- The JW Marriott Jakarta hotel in 2021
- Location: Jakarta, Indonesia
- Date: 5 August 2003; 22 years ago 12:45 p.m. (UTC+7)
- Target: JW Marriott Jakarta
- Attack type: Suicide bombing, car bomb, terrorism
- Weapon: Car bomb
- Deaths: 13 (including the assailant)
- Injured: 150
- Perpetrators: Jemaah Islamiyah Al-Qaeda
- Assailant: Asmar Latin Sani

= 2003 Marriott Hotel bombing =

Terrorist attack in Indonesia

A suicide bomber detonated a car bomb outside the lobby of the JW Marriott Jakarta hotel on 5 August 2003, killing 12 people and injuring 150. Those killed included 11 Indonesians and one Dutch national. The hotel was viewed as a Western symbol, and had been used by the United States embassy for various events. The hotel was closed for five weeks and reopened to the public on 8 September 2003.

==Prelude==
Two weeks prior to the bombing, there was a tip call to senior Indonesian police officers from a militant captured during a raid in Semarang that two carloads of bomb-making materials were heading to the capital, Jakarta. During the raid, the police also discovered some drawings outlining specific areas in the city for possible attacks.

==The explosion==
A Toyota Kijang, bought on 20 July 2003, from an Indonesian businessman for 25.75 million rupiah was loaded with explosives and driven through the taxi stand in front of the JW Marriott Jakarta. The vehicle stopped briefly in front of the lobby and CCTV cameras show a security guard approaching the vehicle, briefly speaking to the driver. The security guard then turns and a detonation can be seen. It is still not clear if the explosion was accidental, set off by remote detonation or a timer exploding prematurely. If the vehicle had kept a course heading straight for the lobby the damage would undoubtedly have been more severe. The blast radius was visible along with the shattered windows of nearby buildings. According to Indonesian police, one of the ingredients in the car bomb contained the same chemical used in the deadly 2002 Bali bombings. The bombs in both cases were made of the same mixture of explosives, mobile phones were used as detonators, and the attackers had tried to scrape off the identification numbers from the vehicle bombs.

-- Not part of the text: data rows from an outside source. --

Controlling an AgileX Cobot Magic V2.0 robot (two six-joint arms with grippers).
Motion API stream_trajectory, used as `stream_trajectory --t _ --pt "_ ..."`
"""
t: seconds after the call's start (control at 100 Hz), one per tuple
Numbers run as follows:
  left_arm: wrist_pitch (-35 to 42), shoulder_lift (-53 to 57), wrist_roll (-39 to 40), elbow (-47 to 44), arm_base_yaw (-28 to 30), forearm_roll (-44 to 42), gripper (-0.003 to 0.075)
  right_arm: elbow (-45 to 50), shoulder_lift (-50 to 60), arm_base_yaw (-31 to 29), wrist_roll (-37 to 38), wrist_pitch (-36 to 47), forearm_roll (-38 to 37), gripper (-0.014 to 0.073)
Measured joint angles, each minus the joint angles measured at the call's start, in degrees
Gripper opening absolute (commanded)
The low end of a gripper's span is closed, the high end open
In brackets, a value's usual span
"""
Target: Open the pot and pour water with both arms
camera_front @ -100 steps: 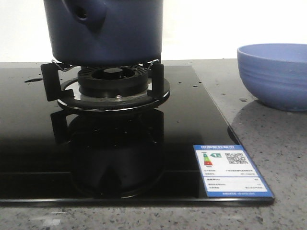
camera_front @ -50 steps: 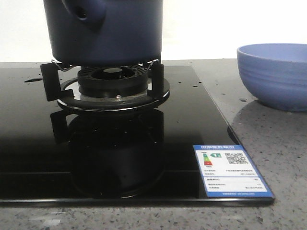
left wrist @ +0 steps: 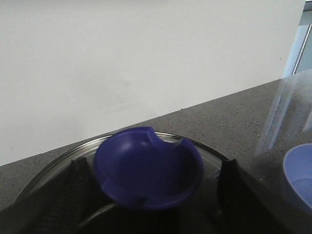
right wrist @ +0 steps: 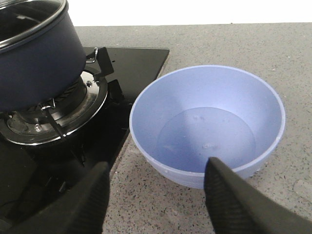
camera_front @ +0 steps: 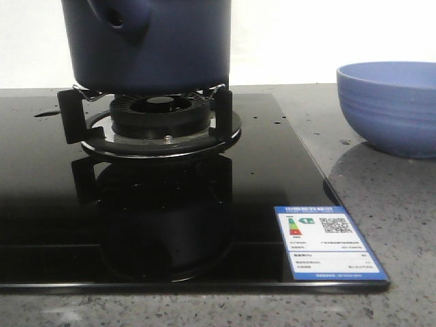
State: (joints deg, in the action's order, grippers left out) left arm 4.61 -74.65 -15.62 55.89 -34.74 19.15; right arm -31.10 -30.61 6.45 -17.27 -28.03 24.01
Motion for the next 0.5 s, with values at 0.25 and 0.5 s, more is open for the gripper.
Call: stream_trajectory --t 0.25,0.5 --pt "0.74 -2.54 0.0 0.98 0.91 -0.37 0.0505 0.0 0.0 0.0 0.0 -0.1 0.0 0.0388" --pt "2.77 -3.8 0.0 1.11 1.42 -0.63 0.0505 0.0 0.0 0.0 -0.03 -0.32 0.02 0.0388"
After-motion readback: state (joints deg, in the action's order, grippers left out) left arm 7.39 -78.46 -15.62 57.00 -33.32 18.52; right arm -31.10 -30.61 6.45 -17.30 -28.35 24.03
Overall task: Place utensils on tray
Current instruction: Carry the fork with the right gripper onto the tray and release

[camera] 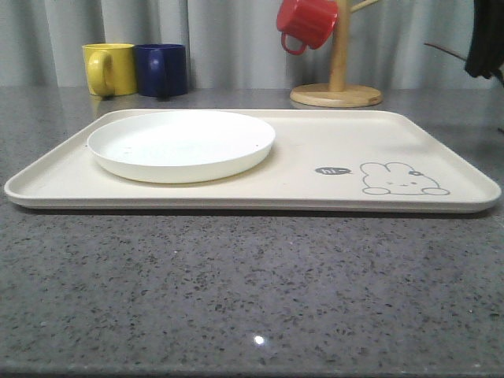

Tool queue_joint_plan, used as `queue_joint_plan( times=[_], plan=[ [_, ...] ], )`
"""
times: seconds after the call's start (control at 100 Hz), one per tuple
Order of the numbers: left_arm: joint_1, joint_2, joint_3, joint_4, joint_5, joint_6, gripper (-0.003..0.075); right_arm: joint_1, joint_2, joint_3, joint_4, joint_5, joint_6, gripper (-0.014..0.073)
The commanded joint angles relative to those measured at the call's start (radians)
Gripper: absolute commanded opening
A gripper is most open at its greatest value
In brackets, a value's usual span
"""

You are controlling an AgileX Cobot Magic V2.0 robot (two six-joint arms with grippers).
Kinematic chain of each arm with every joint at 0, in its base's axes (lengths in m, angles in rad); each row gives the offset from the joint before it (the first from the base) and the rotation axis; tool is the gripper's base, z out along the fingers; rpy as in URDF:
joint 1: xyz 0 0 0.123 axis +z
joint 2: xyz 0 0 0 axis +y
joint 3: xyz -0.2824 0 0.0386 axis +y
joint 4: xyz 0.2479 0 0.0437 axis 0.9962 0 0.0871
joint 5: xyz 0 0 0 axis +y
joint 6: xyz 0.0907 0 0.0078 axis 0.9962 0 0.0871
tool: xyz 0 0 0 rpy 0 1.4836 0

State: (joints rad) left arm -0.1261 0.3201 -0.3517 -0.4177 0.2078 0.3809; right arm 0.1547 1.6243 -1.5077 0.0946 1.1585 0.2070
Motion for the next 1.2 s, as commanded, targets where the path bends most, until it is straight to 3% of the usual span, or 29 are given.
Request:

The severed head of Asmar Latin Sani, aged 28, and from West Sumatra, was later found on the fifth floor of the building, The head was identified by two jailed members of the Jemaah Islamiyah group who said they had recruited him.

Investigators uncovered the charred remains of a battery used to power the bomb and said it was similar to the ones used in a series of bombings against Christian churches on Christmas Eve 2000, in which 19 people were killed.

The attack came two days before a verdict in the trial of the Bali nightclub bombers. Al-Qaeda claimed responsibility for the attack and the perpetrators are known to have trained in al Qaeda training camps in Afghanistan and Pakistan.

==Investigation==

On 11 August 2003—six days after the bombing—al-Qaeda claimed responsibility, via the Arab media Al Jazeera, and singled out Australia for special attention. The statement said

This operation is part of a series of operations that Dr Ayman al-Zawahiri has promised to carry out. [It is] a fatal slap on the face of America and its allies in Muslim Jakarta, where faith has been denigrated by the dirty American presence and the discriminatory Australian presence".

Jemaah Islamiyah (JI), an organisation affiliated with al-Qaeda, is alleged to have carried out the bombing. The al-Qaeda link has been backed by Indonesia's Minister of Defense, Matori Abdul Djalil who said the JW Marriott bombers had trained with al-Qaeda in Afghanistan and Pakistan. "Each one of them has special abilities received from training in Afghanistan and Pakistan," Matori Abdul Djalil said on 11 August 2003. He also claimed that the bombers were linked to a group of people arrested in the eastern Indonesian town of Semarang during July 2004 and are alleged to be members of Jemaah Islamiah.

There are many more Jemaah Islamiah members on the loose in Indonesia.... Because of this I am sure that JI is behind all of this.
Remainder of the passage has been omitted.